▸ **DATA UNDER STUDY**:
──────────
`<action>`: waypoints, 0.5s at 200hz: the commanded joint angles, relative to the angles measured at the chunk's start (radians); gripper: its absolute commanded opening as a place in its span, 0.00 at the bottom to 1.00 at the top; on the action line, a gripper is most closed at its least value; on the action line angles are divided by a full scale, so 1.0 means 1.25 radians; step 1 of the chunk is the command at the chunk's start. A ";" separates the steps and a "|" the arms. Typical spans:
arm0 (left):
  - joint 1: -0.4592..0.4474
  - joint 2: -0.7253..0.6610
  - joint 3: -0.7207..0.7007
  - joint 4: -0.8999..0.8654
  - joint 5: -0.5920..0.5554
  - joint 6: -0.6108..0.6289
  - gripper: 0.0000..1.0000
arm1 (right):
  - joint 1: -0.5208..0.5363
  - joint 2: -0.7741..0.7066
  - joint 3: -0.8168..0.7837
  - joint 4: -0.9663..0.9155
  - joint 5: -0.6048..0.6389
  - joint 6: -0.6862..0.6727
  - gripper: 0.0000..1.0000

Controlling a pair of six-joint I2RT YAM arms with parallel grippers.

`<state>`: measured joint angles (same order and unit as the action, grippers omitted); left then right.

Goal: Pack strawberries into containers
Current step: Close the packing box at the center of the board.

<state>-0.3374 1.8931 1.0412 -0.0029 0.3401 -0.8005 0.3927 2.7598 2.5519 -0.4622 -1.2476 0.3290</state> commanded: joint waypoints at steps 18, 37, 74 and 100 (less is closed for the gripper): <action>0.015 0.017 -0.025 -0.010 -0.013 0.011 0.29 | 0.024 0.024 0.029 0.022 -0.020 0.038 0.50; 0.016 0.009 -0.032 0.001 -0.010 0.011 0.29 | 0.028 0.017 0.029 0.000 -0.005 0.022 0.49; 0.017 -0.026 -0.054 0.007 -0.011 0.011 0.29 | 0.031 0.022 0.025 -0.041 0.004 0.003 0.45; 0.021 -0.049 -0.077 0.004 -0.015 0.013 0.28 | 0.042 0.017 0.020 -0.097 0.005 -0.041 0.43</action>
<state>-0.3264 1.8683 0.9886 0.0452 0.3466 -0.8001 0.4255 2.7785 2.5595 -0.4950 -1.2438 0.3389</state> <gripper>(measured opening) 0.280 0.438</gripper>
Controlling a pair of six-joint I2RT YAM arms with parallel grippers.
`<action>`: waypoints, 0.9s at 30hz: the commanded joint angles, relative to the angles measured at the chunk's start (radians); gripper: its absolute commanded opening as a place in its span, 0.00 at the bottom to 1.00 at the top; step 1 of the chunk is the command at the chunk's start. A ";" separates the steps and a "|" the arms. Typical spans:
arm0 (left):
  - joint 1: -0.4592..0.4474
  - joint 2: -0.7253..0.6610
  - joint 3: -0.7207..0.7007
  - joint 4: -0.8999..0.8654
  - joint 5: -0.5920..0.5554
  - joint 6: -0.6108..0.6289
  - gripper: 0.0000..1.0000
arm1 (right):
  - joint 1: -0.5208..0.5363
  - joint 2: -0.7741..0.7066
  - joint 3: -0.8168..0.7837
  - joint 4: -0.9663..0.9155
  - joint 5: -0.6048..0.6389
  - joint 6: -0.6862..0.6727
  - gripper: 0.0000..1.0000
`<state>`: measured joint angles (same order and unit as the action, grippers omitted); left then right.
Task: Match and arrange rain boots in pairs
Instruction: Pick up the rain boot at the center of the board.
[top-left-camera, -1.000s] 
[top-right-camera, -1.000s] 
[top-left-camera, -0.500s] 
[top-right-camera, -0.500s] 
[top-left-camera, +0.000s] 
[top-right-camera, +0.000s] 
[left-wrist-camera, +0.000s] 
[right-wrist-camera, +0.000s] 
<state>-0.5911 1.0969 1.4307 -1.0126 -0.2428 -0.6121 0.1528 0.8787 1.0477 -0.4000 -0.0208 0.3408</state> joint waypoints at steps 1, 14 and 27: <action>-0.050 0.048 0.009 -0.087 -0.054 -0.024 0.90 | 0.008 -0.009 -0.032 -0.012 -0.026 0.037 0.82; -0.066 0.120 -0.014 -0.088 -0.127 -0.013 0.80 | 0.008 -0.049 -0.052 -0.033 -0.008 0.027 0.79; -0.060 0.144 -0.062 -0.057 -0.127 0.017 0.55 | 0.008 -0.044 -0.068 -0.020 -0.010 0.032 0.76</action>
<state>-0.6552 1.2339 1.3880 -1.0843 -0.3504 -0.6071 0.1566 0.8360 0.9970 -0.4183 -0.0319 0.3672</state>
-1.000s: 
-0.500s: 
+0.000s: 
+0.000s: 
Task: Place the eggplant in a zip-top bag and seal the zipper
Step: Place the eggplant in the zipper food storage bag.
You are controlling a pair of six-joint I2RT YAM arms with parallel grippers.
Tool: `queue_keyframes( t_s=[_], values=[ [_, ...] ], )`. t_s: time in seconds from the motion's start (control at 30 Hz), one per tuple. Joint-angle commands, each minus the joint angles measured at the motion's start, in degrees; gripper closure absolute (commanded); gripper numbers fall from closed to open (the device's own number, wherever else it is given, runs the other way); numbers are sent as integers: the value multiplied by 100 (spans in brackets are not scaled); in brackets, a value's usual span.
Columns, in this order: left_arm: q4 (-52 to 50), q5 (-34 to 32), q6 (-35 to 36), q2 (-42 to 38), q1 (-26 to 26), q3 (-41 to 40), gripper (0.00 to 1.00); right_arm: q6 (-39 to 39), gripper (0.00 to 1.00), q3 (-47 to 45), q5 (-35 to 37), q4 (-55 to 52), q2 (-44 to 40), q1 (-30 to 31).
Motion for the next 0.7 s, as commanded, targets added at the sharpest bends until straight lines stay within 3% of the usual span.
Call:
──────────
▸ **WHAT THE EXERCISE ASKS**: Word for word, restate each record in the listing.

▸ **EXERCISE OUTPUT**:
`<action>`: waypoints, 0.5s at 200hz: the commanded joint angles, relative to the angles measured at the chunk's start (radians); gripper: its absolute commanded opening as a place in its span, 0.00 at the bottom to 1.00 at the top; on the action line, a gripper is most closed at its least value; on the action line angles are divided by a full scale, so 1.0 means 1.25 radians; step 1 of the chunk is the command at the chunk's start. A ";" separates the steps and a "|" the arms. Typical spans:
arm0 (left):
  - joint 1: -0.4592..0.4474
  - joint 2: -0.7253..0.6610
  - joint 3: -0.7207..0.7007
  - joint 4: -0.8999..0.8654
  - joint 5: -0.5920..0.5554
  - joint 6: -0.6108..0.6289
  - gripper: 0.0000..1.0000
arm1 (right):
  - joint 1: -0.5208..0.5363
  - joint 2: -0.7741..0.7066
  - joint 3: -0.8168..0.7837
  - joint 4: -0.9663..0.9155
  - joint 5: -0.6048..0.6389
  - joint 6: -0.6862..0.6727
  - gripper: 0.0000..1.0000

Controlling a pair of six-joint I2RT YAM arms with parallel grippers.

`<state>`: measured joint angles (same order and unit as the action, grippers omitted); left then right.

Goal: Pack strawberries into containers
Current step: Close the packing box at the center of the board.

<state>-0.3374 1.8931 1.0412 -0.0029 0.3401 -0.8005 0.3927 2.7598 2.5519 -0.4622 -1.2476 0.3290</state> commanded: joint waypoints at steps 18, 37, 74 and 100 (less is closed for the gripper): <action>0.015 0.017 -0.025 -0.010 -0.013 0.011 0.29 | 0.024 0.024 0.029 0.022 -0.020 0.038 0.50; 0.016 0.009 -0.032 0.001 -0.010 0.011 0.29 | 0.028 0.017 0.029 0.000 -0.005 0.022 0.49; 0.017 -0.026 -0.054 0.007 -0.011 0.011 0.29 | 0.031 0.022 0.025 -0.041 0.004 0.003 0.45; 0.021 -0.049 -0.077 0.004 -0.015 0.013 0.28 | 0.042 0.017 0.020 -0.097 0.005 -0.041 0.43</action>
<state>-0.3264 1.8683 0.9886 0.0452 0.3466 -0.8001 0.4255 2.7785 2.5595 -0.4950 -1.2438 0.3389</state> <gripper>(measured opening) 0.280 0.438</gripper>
Controlling a pair of six-joint I2RT YAM arms with parallel grippers.
`<action>`: waypoints, 0.9s at 30hz: the commanded joint angles, relative to the angles measured at the chunk's start (radians); gripper: its absolute commanded opening as a place in its span, 0.00 at the bottom to 1.00 at the top; step 1 of the chunk is the command at the chunk's start. A ";" separates the steps and a "|" the arms. Typical spans:
arm0 (left):
  - joint 1: -0.4592..0.4474
  - joint 2: -0.7253..0.6610
  - joint 3: -0.7207..0.7007
  - joint 4: -0.8999..0.8654
  - joint 5: -0.5920..0.5554
  - joint 6: -0.6108..0.6289
  - gripper: 0.0000..1.0000
arm1 (right):
  - joint 1: -0.5208..0.5363
  - joint 2: -0.7741..0.7066
  - joint 3: -0.8168..0.7837
  - joint 4: -0.9663..0.9155
  - joint 5: -0.6048..0.6389
  - joint 6: -0.6862..0.6727
  - gripper: 0.0000..1.0000
`<state>`: measured joint angles (same order and unit as the action, grippers omitted); left then right.
Task: Match and arrange rain boots in pairs
Instruction: Pick up the rain boot at the center of the board.
[top-left-camera, -1.000s] 
[top-right-camera, -1.000s] 
[top-left-camera, -0.500s] 
[top-right-camera, -0.500s] 
[top-left-camera, +0.000s] 
[top-right-camera, +0.000s] 
[left-wrist-camera, +0.000s] 
[right-wrist-camera, +0.000s] 
<state>-0.5911 1.0969 1.4307 -1.0126 -0.2428 -0.6121 0.1528 0.8787 1.0477 -0.4000 -0.0208 0.3408</state> joint waypoints at steps 1, 14 and 27: <action>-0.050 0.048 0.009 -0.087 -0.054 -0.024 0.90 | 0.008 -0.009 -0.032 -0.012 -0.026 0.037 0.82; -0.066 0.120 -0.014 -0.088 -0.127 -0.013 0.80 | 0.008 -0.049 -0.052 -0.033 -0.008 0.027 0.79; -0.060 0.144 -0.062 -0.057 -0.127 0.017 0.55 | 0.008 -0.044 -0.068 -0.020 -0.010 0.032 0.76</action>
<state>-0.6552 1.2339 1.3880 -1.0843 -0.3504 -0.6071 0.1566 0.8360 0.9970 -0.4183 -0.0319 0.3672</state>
-1.000s: 
-0.500s: 
+0.000s: 
+0.000s: 
Task: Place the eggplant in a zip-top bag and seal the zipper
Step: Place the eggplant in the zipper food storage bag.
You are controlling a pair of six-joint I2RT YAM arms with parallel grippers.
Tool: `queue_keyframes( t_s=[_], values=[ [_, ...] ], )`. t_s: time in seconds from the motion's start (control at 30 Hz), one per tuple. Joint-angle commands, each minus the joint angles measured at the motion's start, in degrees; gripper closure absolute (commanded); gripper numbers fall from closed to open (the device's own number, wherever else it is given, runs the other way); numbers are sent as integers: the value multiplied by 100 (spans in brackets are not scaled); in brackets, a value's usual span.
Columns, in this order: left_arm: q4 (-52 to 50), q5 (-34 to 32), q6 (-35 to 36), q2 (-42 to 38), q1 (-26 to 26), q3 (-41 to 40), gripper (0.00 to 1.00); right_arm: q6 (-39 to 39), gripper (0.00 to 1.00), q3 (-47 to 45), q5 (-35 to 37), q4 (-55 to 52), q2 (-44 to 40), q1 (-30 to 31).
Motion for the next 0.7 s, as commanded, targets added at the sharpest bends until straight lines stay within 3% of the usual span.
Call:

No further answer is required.